The questing about ‘The Rational World’:

The innovative language and the astonished tone employed by the narrator in the realm of magical realism where fantasy turns into facts, and more familiar and common facts become vague and extraordinary forge a sense of uncertainty in the notion of reality, beliefs, and tradition. ( Fraris,Wendy B,2004,p17). For instance, in ‘one hundred years of solitude, there are many chapters that illustrate Márquez’s manipulation of language and words to synthesize the truth and the mythical details in the same event to form a sense of suspicion, the death of José Arcadiobeing one of them. The Narrator states this idea when he said:

‘A trickle of blood came out under the door, crossed the living room went out into the street, continued on in a straight line across the uneven terraces, went down steps and climbed over curbs passed along the Street of the Turks, turned a corner to the right and another to the left, made a right angle at the Buendía house went in under the closed door, crossed through the parlor, hugging the walls so as not to stain the rugs, went on to the other living room, made a wide curve to avoid the dining, room table went along the porch with the begonias, and passed without being seen under Amaranta’s chair, and went through the pantry and came out in the kitchen, where Úrsula was getting ready to crack thirty-six eggs to make bread.’ (Márquez,1967/1996, p. 135).(Abu,p3).

The political critique :

The political critic is part of the Magical Realist function because the combination and crashing of the “magic” and the “real” are often represented as a conflict of cultures or civilizations surely, many novelists handle the settlements of Magical Realism to draft instantly about the severe political conditions under which they live. If they cannot smoothly criticize political and civil injustice, their metaphors and rhetoric serve to express their emotions. Such as in One Hundred Years of Solitude, Marquez narrates the abuse in his own way. He says:

It rained for four years, eleven months, and two days. There were periods of drizzle during which everyone put on his full dress and a convalescent look to celebrate the clearing, but the people soon grew accustomed to interpreting the pauses as a sign of redoubled rain. The sky crumbled into a set of destructive storms and out of the north came hurricanes that scattered roofs about and knocked down walls and uprooted every last plant of the banana groves. (249)

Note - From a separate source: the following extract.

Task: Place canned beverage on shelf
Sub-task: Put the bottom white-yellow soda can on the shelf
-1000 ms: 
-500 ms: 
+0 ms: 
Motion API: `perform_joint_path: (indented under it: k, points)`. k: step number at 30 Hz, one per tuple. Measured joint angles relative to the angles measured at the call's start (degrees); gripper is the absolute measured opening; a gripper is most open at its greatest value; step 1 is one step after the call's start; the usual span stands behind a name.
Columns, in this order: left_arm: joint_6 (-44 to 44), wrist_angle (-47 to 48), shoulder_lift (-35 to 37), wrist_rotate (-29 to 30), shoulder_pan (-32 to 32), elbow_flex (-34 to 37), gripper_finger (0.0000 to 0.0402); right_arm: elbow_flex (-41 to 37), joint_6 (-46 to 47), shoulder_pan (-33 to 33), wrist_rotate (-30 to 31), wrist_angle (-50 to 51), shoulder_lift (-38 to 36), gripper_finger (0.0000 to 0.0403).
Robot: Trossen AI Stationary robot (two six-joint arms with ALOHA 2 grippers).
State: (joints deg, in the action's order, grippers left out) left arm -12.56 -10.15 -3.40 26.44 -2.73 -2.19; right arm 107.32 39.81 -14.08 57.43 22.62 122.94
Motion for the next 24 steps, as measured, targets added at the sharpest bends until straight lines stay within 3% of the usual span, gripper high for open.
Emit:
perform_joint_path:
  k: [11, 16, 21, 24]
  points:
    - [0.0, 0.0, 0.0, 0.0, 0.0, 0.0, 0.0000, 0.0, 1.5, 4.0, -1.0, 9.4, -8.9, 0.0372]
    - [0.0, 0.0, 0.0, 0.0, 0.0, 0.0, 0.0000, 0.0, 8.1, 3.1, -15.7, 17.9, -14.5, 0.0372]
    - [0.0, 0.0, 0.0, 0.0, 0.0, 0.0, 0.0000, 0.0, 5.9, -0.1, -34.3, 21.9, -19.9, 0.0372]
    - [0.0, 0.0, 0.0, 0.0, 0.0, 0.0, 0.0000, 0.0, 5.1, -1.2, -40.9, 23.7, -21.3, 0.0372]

Food: food in magical realism novels serves as a space where the inner sentiments of the characters pass on to the readers such as love, hate, pain, sadness, and happiness in a mythical sense. For instance in Like Water of The Chocolate, In the Weeding of Pedro Tita’s tiers was mixed with a cake of the wedding and this symbolizes Tita’s sadness as the narrator side: “When she finished beating the meringue, it occurred to Nacha to lick some of the icing off her finger to see if Tita’s tears had affected the flavor. (p35).

Concept of Suffering in ‘Nectar in the Sieve’ and One ‘Hundred Years of Solitude’

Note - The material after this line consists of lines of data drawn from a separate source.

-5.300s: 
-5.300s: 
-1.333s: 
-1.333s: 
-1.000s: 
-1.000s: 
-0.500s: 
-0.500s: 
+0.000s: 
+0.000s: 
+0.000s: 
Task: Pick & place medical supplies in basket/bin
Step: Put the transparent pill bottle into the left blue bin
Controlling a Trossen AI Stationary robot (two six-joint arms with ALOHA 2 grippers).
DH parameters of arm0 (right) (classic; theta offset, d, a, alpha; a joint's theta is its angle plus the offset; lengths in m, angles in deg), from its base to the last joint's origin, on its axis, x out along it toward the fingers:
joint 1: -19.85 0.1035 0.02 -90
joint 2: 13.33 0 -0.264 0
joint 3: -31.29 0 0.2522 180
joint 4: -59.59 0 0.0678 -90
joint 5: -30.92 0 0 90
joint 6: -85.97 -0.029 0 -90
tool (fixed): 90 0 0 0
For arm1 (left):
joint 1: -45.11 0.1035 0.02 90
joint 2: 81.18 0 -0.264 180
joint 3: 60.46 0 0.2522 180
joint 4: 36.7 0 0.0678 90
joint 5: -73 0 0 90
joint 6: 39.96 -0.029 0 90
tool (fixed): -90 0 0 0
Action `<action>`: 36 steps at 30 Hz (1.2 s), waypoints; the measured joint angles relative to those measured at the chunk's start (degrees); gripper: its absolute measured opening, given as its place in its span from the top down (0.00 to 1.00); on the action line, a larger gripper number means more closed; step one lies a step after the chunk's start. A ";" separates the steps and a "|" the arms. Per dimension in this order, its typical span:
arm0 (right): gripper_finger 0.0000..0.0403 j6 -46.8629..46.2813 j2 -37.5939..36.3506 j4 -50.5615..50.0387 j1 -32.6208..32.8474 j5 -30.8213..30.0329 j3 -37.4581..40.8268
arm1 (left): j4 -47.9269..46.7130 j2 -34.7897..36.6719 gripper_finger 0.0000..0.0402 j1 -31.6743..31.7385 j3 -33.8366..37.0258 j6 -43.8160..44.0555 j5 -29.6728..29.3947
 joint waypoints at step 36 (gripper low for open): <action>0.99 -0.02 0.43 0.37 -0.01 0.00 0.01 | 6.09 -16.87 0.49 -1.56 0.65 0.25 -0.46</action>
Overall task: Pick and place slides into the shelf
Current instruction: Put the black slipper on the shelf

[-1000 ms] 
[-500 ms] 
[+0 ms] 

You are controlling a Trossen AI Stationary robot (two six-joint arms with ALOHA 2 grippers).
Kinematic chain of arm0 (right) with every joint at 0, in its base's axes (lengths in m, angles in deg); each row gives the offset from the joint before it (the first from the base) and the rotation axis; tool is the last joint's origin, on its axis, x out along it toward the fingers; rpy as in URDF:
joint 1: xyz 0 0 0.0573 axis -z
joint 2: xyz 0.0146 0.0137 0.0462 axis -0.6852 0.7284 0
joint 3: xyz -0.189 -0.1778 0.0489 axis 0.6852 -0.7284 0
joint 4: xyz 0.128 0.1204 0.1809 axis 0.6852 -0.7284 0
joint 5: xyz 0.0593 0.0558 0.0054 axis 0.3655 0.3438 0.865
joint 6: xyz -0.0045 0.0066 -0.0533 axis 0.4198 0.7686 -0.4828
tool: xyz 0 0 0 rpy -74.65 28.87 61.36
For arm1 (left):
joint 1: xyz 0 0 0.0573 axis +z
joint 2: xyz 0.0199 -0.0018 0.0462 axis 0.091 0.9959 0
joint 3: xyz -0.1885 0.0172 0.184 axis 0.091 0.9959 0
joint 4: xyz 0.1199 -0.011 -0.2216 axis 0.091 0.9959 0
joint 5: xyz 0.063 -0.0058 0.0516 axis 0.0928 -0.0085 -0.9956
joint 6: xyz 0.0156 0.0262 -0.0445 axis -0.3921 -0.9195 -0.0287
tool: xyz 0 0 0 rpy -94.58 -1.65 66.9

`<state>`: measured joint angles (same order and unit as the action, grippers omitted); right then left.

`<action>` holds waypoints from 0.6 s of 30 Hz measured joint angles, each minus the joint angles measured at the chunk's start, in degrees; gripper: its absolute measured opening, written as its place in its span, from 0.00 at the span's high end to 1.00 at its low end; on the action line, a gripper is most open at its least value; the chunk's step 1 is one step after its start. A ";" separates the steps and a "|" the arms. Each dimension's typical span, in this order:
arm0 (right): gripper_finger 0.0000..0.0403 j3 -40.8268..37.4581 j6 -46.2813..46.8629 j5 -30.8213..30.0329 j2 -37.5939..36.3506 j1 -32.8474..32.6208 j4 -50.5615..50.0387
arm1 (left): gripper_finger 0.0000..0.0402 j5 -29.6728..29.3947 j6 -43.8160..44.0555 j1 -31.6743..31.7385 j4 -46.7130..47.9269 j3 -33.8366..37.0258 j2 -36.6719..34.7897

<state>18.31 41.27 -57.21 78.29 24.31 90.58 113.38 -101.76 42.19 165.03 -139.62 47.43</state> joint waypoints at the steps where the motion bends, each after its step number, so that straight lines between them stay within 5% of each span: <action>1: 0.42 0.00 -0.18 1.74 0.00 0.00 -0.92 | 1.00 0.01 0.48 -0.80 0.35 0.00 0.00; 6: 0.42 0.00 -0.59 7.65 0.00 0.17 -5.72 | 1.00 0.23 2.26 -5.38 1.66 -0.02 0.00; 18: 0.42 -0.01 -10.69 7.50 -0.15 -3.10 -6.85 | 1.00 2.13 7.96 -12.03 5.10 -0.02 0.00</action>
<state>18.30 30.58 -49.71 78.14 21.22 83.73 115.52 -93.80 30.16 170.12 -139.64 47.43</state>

By portraying the lives of subsistence farmers in India, ‘Nectar in the Sieve’ is full of unshakable depictions of unspeakable suffering. Even in the best circumstances, Rukmani’s family has an unstable sense of security and is long enough to eat. When plagued by disease or agricultural failure, they do not have the resources to support them, and when they are expelled from the land, they have no other way of making a living. In order to cope with the disasters that continue to befall the family, Rukmani chose to treat suffering as inevitable and simple; instead of trying to avoid disasters, he focused on guiding his family through the difficulties. Kenny, a British doctor who is friends with Rukhmani, repeatedly rebuked her for this view, saying that suffering is preventable and that people should continue to fight against it. In the end, the novel believes that Rukmani and Kennyu2019s positions are valid but incomplete: Although Kennyu2019s actions often provide vital help to Rukmanni, his beliefs ensure that he despite the pain he has experienced along the way , But can still maintain inner peace.

Rukmani is an extremely stoic character, and he admits without a doubt that his life is rarely safe and often full of pain. She described frankly the events in her life, many of which made readers feel uneasy, which obviously helped her cope with these situations. For example, when she vomited in fear when she left the wedding, and Nathan was almost a stranger, she did not think of this fear, but of Nathan’s kindness to her. Later, when listening to a devastating storm destroying her familyu2019s crops, Rukmani said that she u201cunderstood a great doom that will always exist.u201d No matter how well he knew the suffering his family was about to suffer, he had no plan or hope to avoid it; instead, he was just prepared to endure it. Even when it comes to her own children, Rukmani is more willing to accept her pain rather than trying to avoid it. When her daughter Irrawaddy’s husband left her because she could not have children, Rukhmani learned that without the support of a man, Irrawaddy would become a beggar after the death of her parents. However, he said ‘people will get used to anything.’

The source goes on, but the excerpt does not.